Considering Thomas Jefferson’s strong belief in personal property rights, one must wonder what Jefferson would think of the Foundation that bears his name seeking to use Albemarle County’s Comprehensive Plan to enact ‘voluntary’ restrictions on the property rights of landowners whose properties might be visible from Monticello.

The Free Enterprise Forum sees this as an effective land grab via comprehensive plan.

Please let me explain.

According to Merriam-Webster, the term land grab was first used in the middle 1800’s  “to describe a usually swift acquisition of property (as land or patent rights) often by fraud or force”.

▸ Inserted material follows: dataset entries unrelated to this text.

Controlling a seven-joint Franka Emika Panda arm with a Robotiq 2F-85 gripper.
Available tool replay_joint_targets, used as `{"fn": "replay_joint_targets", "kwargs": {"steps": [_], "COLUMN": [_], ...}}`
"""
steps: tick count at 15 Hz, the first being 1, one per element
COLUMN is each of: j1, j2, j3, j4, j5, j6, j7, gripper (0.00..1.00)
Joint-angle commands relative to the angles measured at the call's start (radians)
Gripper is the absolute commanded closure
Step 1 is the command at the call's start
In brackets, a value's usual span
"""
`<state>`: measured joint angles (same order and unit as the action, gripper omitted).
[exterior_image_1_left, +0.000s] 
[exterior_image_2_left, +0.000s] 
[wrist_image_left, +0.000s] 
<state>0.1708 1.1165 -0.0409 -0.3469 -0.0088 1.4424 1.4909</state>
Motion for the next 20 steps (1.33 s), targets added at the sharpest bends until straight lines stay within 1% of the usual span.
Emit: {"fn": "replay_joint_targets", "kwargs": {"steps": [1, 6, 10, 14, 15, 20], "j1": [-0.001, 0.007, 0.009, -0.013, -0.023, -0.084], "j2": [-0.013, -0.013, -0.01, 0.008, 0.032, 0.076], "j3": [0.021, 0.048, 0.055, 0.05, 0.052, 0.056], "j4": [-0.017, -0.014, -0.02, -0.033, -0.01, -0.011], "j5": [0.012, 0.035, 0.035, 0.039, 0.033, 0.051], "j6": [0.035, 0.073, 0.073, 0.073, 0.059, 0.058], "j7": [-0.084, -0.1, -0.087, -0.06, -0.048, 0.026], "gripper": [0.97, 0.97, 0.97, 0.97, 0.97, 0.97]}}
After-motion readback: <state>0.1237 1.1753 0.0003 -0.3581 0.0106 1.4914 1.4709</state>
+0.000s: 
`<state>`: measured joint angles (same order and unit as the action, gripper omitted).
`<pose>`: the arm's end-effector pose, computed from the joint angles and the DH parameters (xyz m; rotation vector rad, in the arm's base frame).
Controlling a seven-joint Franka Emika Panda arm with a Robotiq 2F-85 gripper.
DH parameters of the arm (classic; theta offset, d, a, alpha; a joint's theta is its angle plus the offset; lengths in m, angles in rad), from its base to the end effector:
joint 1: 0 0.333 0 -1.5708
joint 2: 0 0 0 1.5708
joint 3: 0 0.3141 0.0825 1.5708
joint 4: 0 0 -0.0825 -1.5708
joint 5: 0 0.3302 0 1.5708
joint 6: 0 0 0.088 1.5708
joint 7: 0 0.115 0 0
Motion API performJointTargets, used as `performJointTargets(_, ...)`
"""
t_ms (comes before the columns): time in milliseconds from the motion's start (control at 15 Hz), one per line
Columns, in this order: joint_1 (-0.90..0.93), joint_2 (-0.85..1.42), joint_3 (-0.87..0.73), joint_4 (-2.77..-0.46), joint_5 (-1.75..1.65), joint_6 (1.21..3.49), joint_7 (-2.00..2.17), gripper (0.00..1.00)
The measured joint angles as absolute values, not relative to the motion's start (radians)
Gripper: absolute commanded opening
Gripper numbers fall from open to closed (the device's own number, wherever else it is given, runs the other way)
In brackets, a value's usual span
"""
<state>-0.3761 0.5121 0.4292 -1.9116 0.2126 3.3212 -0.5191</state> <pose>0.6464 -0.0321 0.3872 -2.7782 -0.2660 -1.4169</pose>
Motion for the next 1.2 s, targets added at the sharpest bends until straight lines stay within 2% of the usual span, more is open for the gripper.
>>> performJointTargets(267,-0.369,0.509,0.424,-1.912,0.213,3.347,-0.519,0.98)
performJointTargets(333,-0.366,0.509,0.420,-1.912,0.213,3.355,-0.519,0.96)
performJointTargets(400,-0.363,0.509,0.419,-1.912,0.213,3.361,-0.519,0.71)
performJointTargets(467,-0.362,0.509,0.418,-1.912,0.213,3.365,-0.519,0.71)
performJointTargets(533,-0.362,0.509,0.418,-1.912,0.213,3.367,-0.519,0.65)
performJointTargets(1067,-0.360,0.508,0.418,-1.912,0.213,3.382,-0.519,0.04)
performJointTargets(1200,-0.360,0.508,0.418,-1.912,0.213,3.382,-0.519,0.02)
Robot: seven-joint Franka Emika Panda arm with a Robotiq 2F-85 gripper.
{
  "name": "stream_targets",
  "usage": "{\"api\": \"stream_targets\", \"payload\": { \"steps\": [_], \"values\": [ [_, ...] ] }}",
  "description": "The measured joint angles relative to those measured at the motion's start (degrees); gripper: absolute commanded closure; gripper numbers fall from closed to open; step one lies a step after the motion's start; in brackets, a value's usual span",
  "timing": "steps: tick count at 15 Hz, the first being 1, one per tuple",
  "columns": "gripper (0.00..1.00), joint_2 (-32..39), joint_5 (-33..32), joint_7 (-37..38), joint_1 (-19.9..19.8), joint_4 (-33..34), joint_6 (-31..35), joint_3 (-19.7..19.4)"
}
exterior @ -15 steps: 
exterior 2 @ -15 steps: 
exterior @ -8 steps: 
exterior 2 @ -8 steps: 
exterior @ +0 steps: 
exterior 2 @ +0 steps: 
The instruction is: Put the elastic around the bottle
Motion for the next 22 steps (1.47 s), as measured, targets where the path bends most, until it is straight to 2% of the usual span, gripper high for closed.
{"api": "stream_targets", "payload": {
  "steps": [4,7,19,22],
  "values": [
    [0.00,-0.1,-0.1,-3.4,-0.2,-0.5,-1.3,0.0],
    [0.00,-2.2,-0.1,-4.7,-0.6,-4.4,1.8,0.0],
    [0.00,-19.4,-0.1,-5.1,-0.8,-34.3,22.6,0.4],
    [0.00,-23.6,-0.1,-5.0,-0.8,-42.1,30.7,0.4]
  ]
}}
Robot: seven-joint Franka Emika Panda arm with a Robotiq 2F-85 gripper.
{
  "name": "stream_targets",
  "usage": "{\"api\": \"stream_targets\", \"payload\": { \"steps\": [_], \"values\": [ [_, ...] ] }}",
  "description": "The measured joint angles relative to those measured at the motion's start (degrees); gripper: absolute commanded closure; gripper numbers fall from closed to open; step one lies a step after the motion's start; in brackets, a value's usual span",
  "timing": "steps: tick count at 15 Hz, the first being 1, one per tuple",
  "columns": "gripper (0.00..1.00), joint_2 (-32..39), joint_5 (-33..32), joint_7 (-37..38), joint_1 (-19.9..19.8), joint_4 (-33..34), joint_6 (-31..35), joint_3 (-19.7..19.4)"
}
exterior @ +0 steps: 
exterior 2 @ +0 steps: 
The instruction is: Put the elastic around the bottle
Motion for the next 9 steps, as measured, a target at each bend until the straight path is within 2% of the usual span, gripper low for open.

Today, the Thomas Jefferson Foundation Inc., owner and operator of Monticello, is calling for the creation of a “Monticello Protection Area” overlay in Albemarle’s Comprehensive Plan.   The Foundation contends that the view from Monticello is an important part of their dual nonprofit mission of education and preservation.  They are seeking to have input on any development/construction activity that occurs within this “Protection Area”. 

The map below, prepared by Foundation staff and included in the Albemarle County Comprehensive Plan, illustrates the vast area Monticello wishes to exercise their ‘voluntary’ design control.

map

The current iteration of Albemarle County’s Comprehensive Plan includes a significantly smaller Monticello view shed map.  The map below includes both the current (in blue) and proposed (in gray)  view shed maps:

current and proposed

This is a huge increase in area and includes parcels that, due to topography can not be seen from Monticello (example: portions of Avon Street Extended).

Foundation staff provided both the verbiage and the map to be included in the just released Albemarle Comprehensive Plan.   The word voluntary does not appear anywhere in the documents provided.

From the draft Albemarle County Comprehensive Plan (as drafted by the Foundation):

The Monticello Protection Area is defined by the GIS map on file with Albemarle County which depicts all property visible from the Monticello mountaintop.  The intent of the Guidelines for Development within the Monticello Protection Area (MPA) is to protect the historic character of Monticello and the rural character of entrance corridors, particularly as it relates to the visitor experience. The implementation of these guidelines is intended to maintain the historic and rural character of the area for both visitors and residents to improve the economic vitality of this community resource.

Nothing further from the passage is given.